At a news conference announcing the deal, Levin deliberately blurred the lines on the question of which company was the "old media" and which was the "new" one. Dressed in khaki pants, an open-collar shirt and sports coat while all the AOL executives wore suits, Levin opened his remarks by saying: "It's a great pleasure to welcome the suits from Virginia to New York."

Levin stressed the point that Time Warner itself was the product of a series of large mergers, and Case said the experience in integrating disparate companies was a major factor that drew him to the Time Warner management team.

New York-based Time Warner was formed 10 years ago, combining the entertainment company that grew out of Warner Bros. movie studio with Time Inc., whose flagship magazine Time was founded in 1923 by Henry Luce. Time Warner bought Turner's cable company TBS in 1996, which added the all-news channel CNN to Time Warner's cable lineup of HBO and Cinemax.

AOL has been no stranger to deals since being formed in 1985. Last year it acquired Netscape Communications and MovieFone, and it also bought online competitor CompuServe the year before that.

Painfully aware that telephone dialup connections are far too slow to provide the kind of online services like TV, movies and music that people want, AOL has been on a campaign to force cable providers to open up access to their lines, which can provide much faster access than phone lines. Consumer groups now fear that with AOL set to own a major cable provider, it may ease up on its efforts to ensure "open access."

The transaction would surpass the biggest proposed takeover before Monday, the $129 billion hostile bid for German telecommunications company Mannesmann by Britain's Vodafone, the world's largest mobile phone company.

Coming just four months after the latest blockbuster media merger, the proposed combination of CBS Corp. and Viacom Inc., the AOL-Time Warner deal also raised concerns from consumer groups and lawmakers about the increasing consolidation of ownership among major media companies.

Sen. Mike DeWine, chairman of the antitrust subcommittee, said the deal "raises a whole host of competition and public policy issues."

"Is this merger the effective beginning of the end of the Internet as an effective counterweight to traditional media outlets, or is this just another step on the road to making the Internet a more useful and viable source of information?" said DeWine, a Republican from Ohio.

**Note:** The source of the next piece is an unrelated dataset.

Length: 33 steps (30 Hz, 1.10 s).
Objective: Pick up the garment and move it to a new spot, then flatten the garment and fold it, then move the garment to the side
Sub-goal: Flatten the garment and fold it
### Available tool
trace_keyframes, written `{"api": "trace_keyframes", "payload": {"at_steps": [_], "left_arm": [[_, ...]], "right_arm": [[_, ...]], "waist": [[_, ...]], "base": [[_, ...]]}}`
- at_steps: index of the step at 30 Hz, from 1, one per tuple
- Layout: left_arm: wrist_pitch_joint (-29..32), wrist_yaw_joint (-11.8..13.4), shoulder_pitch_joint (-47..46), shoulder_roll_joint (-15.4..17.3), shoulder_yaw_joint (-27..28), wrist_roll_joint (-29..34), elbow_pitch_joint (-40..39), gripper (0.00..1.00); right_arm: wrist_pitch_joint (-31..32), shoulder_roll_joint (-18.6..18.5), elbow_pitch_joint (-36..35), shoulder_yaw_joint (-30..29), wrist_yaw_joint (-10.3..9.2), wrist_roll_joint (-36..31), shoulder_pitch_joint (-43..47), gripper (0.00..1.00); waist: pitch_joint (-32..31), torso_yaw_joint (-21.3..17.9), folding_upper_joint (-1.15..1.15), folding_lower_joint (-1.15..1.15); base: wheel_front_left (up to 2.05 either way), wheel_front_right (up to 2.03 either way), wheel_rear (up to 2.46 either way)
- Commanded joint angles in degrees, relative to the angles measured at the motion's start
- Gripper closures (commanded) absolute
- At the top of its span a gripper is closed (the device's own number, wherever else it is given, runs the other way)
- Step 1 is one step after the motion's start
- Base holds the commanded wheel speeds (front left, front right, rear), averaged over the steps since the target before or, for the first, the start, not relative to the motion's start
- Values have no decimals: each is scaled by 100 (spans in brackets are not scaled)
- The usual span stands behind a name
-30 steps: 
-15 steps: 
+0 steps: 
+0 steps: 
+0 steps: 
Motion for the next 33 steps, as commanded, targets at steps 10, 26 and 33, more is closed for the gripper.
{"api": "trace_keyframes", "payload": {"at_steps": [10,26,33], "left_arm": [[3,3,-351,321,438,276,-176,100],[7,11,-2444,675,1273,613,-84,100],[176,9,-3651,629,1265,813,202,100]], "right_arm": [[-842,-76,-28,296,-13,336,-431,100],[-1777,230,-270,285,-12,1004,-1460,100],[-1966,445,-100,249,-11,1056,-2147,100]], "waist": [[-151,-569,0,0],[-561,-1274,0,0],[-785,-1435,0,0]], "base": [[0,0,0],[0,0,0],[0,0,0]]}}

Several consumer advocacy groups, including the Consumers Union and the Center for Media Education, released a joint statement saying, "Consumers do not want to be beholden to a giant media-Internet dictatorship, even if it promises to be a benevolent one."

Case said the company remains committed to providing consumers with as many choices as possible, and predicted that the deal would lead several new companies to offer Internet access.

Case said he first approached Levin about a possible combination in October. The fact that no advance word leaked out about the discussions, he said, was a sign that the new executive team likes and trusts each other.